Aim of the task - From top to bottom, print the listing word for word and skip any pictures it contains.

*** Data excerpt ***

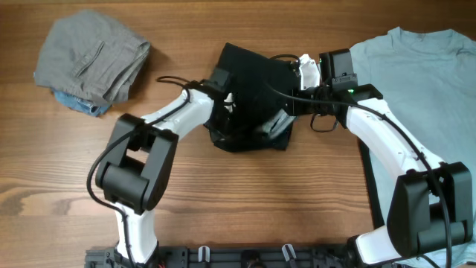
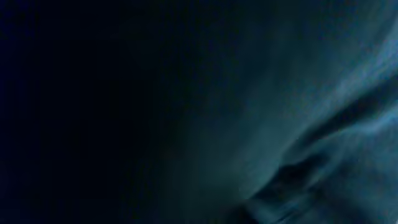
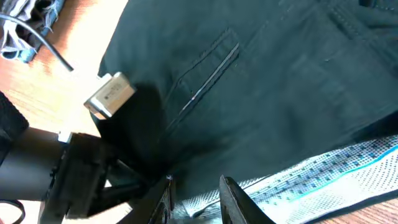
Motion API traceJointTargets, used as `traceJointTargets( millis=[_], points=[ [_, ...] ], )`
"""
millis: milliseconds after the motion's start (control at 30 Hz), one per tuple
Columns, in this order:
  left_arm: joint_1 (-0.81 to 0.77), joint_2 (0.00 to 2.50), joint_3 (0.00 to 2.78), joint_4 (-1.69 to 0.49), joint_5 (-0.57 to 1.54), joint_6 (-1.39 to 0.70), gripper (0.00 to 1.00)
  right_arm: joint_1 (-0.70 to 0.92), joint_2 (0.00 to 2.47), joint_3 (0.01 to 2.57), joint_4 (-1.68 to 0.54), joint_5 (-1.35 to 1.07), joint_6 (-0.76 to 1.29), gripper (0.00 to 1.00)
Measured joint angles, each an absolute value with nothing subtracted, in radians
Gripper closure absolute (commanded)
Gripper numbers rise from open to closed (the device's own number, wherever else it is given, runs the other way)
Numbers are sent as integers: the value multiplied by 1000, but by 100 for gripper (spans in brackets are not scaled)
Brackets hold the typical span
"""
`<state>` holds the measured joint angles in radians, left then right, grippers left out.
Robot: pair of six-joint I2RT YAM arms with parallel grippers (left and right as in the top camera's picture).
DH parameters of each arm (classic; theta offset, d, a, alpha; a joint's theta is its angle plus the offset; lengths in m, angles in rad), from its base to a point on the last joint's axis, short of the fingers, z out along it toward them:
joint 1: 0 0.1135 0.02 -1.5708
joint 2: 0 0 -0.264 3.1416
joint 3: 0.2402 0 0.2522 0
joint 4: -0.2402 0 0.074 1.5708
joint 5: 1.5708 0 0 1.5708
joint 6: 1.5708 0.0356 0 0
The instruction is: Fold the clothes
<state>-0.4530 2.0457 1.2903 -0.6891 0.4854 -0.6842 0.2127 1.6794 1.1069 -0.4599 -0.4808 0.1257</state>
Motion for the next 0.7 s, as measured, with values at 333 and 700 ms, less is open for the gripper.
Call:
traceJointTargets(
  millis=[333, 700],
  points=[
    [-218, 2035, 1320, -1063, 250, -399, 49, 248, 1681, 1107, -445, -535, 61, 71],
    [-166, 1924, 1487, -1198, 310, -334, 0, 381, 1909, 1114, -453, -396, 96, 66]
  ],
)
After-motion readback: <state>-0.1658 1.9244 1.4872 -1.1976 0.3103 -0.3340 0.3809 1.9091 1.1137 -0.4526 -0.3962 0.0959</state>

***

Exercise result -
Motion API traceJointTargets, used as `traceJointTargets( millis=[_], points=[ [_, ...] ], )`
"""
millis: milliseconds after the motion's start (control at 30 Hz), one per tuple
Columns, in this order:
  left_arm: joint_1 (-0.81 to 0.77), joint_2 (0.00 to 2.50), joint_3 (0.00 to 2.78), joint_4 (-1.69 to 0.49), joint_5 (-0.57 to 1.54), joint_6 (-1.39 to 0.70), gripper (0.00 to 1.00)
  right_arm: joint_1 (-0.70 to 0.92), joint_2 (0.00 to 2.47), joint_3 (0.01 to 2.57), joint_4 (-1.68 to 0.54), joint_5 (-1.35 to 1.07), joint_6 (-0.76 to 1.29), gripper (0.00 to 1.00)
Measured joint angles, each an absolute value with nothing subtracted, in radians
Gripper closure absolute (commanded)
Gripper numbers rise from open to closed (the device's own number, wherever else it is given, runs the other way)
Numbers are sent as integers: the value multiplied by 1000, but by 100 for gripper (spans in brackets are not scaled)
Brackets hold the typical span
"""
`<state>` holds the measured joint angles in radians, left then right, grippers left out.
Robot: pair of six-joint I2RT YAM arms with parallel grippers (left and right as in the top camera's picture).
DH parameters of each arm (classic; theta offset, d, a, alpha; a joint's theta is its angle plus the offset; lengths in m, angles in rad), from its base to a point on the last joint's axis, short of the fingers, z out along it toward them:
joint 1: 0 0.1135 0.02 -1.5708
joint 2: 0 0 -0.264 3.1416
joint 3: 0.2402 0 0.2522 0
joint 4: -0.2402 0 0.074 1.5708
joint 5: 1.5708 0 0 1.5708
joint 6: 1.5708 0.0356 0 0
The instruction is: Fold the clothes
<state>-0.4530 2.0457 1.2903 -0.6891 0.4854 -0.6842 0.2127 1.6794 1.1069 -0.4599 -0.4808 0.1257</state>
Motion for the next 0.7 s, as measured, with values at 333 and 700 ms, less is open for the gripper.
Call:
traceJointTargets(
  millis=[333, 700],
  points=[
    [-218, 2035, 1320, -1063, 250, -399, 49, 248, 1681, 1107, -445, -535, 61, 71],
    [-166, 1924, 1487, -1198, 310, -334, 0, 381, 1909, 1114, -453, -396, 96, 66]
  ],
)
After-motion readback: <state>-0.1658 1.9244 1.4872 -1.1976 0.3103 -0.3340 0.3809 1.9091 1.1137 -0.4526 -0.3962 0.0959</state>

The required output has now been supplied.